'Cuties' director Maimouna Doucoure received death threats after backlash over Netflix poster
The streaming platform's co-chief executive personally called the French-Senegalese filmmaker to apologise
Netflix's co-chief executive made a personal call to the director of Cuties after the streaming platform bungled marketing for the French drama.
Ted Sarandos made a personal apology to Maimouna Doucoure, the French-Senegalese filmmaker revealed this week, after Netflix used “inappropriate” artwork and language to promote the film.
The streaming platform came under fire last month after releasing a poster showing a group of young girls in risque dance poses, wearing minimalist costumes, to advertise Cuties.
The film, known as Mignonnes in France, follows an 11-year-old Senegalese Muslim girl, Amy, who joins a dance group – named the Cuties – in Paris.
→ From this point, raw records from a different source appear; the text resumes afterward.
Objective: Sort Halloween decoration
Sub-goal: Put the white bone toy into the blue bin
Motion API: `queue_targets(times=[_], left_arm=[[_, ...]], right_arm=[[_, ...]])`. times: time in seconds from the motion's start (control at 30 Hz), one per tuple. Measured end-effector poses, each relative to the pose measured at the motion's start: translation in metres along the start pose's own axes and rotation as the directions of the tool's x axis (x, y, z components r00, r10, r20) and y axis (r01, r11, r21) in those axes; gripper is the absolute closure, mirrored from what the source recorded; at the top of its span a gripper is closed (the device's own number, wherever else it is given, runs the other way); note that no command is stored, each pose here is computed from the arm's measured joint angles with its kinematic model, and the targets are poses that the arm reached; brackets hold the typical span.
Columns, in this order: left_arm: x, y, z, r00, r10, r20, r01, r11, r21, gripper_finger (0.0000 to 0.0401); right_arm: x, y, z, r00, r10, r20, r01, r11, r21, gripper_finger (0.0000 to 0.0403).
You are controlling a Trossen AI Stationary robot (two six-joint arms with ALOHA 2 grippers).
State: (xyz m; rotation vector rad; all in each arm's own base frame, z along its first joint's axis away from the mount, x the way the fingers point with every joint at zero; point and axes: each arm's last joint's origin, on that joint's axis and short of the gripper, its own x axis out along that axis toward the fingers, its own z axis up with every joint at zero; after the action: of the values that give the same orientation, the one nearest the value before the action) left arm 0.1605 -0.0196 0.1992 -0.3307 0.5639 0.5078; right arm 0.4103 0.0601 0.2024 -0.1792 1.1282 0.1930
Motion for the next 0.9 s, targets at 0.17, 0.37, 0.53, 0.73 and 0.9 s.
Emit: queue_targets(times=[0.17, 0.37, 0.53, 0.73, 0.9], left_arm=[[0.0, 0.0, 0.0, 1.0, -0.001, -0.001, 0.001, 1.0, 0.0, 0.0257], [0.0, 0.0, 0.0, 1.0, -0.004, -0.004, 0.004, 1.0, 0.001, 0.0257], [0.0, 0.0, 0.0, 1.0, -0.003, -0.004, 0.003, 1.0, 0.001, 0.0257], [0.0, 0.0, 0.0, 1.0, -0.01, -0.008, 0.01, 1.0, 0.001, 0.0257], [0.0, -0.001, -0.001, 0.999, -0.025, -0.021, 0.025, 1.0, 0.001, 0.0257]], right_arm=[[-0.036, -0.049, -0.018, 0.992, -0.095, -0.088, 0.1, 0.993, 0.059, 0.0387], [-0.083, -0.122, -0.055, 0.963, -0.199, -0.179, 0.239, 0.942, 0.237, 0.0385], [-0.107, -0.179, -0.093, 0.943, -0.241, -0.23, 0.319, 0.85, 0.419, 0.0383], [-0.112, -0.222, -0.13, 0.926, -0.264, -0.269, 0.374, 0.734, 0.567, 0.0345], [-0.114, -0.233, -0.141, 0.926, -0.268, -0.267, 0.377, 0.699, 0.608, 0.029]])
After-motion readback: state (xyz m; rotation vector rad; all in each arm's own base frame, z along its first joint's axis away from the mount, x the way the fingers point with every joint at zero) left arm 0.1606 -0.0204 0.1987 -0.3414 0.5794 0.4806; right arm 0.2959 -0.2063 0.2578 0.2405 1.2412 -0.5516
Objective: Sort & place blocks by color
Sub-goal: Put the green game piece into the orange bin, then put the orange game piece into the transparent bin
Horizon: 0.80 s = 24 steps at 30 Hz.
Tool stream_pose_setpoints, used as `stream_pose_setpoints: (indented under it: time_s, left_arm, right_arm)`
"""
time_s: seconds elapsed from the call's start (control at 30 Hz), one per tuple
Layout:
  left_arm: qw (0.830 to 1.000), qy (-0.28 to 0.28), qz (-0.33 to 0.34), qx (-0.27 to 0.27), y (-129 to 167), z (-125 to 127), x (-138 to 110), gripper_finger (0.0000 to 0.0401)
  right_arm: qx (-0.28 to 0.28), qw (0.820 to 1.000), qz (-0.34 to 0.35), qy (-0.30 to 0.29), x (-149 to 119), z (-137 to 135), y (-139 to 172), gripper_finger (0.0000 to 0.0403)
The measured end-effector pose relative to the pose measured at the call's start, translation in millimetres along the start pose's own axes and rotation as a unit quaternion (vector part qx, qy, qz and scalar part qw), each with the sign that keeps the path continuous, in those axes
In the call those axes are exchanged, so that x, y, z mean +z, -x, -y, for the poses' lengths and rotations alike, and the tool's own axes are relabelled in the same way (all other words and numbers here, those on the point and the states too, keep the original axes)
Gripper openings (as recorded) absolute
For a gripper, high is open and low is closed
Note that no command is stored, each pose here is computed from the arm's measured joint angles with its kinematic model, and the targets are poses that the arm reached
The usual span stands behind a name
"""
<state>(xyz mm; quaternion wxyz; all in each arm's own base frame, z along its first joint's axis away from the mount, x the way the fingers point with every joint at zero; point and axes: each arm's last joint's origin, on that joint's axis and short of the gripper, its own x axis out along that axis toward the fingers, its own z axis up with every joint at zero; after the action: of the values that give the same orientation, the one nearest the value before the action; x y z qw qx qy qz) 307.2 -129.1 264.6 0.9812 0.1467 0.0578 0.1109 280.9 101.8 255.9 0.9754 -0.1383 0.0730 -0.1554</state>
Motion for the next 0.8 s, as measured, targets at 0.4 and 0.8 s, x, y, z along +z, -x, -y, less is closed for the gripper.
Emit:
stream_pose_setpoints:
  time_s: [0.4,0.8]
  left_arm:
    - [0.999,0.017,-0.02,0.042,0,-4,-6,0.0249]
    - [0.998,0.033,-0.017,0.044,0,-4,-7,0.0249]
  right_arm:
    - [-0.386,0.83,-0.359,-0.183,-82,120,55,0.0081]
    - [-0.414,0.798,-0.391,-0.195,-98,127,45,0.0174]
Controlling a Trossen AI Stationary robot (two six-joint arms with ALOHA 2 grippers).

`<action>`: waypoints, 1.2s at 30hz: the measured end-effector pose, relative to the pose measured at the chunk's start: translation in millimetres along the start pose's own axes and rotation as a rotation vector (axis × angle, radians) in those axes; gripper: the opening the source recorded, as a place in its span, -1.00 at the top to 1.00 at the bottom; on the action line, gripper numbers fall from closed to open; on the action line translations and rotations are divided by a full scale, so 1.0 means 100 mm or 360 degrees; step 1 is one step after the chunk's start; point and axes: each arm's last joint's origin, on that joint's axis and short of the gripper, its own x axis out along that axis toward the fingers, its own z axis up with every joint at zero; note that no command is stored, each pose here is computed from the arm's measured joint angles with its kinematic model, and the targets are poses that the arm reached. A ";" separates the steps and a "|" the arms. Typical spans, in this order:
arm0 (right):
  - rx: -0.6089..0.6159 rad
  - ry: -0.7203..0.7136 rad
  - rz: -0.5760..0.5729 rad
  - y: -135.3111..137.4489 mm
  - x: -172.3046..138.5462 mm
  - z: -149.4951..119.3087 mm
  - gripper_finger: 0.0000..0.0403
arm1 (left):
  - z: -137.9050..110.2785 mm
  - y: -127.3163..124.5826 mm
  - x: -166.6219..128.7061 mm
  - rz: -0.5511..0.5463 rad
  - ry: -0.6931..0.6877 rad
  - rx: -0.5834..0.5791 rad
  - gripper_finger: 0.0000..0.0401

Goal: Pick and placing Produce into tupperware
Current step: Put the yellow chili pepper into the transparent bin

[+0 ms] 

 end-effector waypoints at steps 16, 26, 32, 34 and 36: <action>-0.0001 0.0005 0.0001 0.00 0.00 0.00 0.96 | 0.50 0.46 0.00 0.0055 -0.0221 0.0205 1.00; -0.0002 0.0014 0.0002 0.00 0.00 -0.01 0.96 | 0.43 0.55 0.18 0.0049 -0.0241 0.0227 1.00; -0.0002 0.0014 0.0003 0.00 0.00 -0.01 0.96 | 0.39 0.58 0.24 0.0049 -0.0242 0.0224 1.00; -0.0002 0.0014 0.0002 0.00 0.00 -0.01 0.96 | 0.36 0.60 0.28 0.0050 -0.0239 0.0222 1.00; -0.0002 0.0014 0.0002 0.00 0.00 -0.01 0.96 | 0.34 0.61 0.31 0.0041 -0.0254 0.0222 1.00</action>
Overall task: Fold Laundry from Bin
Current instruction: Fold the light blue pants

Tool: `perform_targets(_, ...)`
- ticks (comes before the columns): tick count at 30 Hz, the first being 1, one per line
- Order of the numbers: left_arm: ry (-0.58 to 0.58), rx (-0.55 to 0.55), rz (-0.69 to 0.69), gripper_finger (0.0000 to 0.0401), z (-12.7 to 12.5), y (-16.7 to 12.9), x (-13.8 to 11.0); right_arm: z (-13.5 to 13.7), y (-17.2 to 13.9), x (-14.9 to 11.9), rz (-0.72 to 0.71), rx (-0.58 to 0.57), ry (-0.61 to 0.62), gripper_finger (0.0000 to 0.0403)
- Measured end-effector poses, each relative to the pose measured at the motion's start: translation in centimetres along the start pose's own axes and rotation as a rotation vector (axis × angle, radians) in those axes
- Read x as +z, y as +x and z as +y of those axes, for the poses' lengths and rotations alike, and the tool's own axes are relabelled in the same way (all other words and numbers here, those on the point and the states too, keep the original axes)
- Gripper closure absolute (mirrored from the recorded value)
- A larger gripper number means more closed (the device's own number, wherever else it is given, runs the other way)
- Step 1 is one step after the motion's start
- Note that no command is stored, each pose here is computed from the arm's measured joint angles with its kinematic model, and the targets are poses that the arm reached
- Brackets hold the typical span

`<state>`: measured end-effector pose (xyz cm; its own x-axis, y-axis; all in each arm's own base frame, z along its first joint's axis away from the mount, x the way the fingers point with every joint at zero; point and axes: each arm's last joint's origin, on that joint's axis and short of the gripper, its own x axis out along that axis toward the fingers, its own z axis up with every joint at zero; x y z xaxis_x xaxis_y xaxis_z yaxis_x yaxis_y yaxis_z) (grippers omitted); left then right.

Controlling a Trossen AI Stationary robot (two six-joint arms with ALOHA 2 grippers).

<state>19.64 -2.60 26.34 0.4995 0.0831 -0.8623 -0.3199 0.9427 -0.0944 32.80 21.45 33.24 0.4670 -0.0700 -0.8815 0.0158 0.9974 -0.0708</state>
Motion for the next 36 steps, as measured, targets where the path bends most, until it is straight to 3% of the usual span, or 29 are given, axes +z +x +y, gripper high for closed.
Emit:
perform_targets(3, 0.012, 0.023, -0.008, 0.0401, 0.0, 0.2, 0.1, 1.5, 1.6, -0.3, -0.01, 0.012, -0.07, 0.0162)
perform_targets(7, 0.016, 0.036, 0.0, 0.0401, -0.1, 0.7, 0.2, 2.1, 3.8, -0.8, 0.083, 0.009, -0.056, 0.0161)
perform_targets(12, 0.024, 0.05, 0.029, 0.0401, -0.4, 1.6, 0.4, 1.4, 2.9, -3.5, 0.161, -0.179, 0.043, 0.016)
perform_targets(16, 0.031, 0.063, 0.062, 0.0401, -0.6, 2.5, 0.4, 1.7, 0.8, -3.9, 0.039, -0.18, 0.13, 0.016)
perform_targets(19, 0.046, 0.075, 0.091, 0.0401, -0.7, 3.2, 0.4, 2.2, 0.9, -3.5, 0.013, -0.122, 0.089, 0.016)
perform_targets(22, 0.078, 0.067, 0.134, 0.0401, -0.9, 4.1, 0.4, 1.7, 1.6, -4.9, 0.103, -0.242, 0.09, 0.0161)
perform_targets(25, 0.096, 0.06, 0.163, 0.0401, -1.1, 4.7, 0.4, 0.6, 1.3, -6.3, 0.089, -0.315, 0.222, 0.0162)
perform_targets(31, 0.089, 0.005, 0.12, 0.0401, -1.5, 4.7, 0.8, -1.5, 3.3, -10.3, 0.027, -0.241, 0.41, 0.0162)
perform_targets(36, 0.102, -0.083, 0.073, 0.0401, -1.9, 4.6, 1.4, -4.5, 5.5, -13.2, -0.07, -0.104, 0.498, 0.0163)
The film is centred around Amy's struggle to balance her family's conservative outlook with her desire to join her friends.
While Netflix made a public apology after the artwork sparked backlash, Doucoure herself was also targeted and forced to delete her social media accounts.
"I received numerous attacks on my character from people who had not seen the film," she told Deadline this week. “I also received numerous death threats.”
The director says she was unaware of Netflix's marketing before it debuted online, and admits it was not representative of her film.
"I hadn’t seen the poster until after I started getting all these reactions on social media, direct messages from people, attacks on me. I didn’t understand what was going on. That was when I went and saw what the poster looked like.”
The artwork used by Netflix sparked controversy due to its depictions of the film's young cast, with a petition launched that demanded the drama's removal from the platform. Others criticised the streaming company's decision to use the artwork, while the French poster for the film depicted the cast laden with shopping bags.
The film, which is due to be released on the streaming platform on Wednesday, September 9, is the debut feature from Doucoure.
Though shocked by the controversy, the filmmaker added that she had been inundated with messages of support and is still magnanimous about the streaming platform.
"Streamers are a great way to get my stories out and share my messages with more people," she added.
The French filmmaker won the World Cinema Dramatic Directing Award at January's Sundance Film Festival for Cuties, which stars 14-year-old Fathia Youssouf in the lead role.
The main message of the film is that these young girls should have the time to be children
Doucoure has revealed she penned the film to highlight the sexualisation of young girls, particularly on social media.
“I wrote this film after I spent a year and a half interviewing pre-adolescent girls, trying to understand their notion of what femininity was, and how social media was affecting this idea,” she told Deadline.
“The main message of the film is that these young girls should have the time to be children, to enjoy their childhood, and have the time to choose who they want to be when they are adults."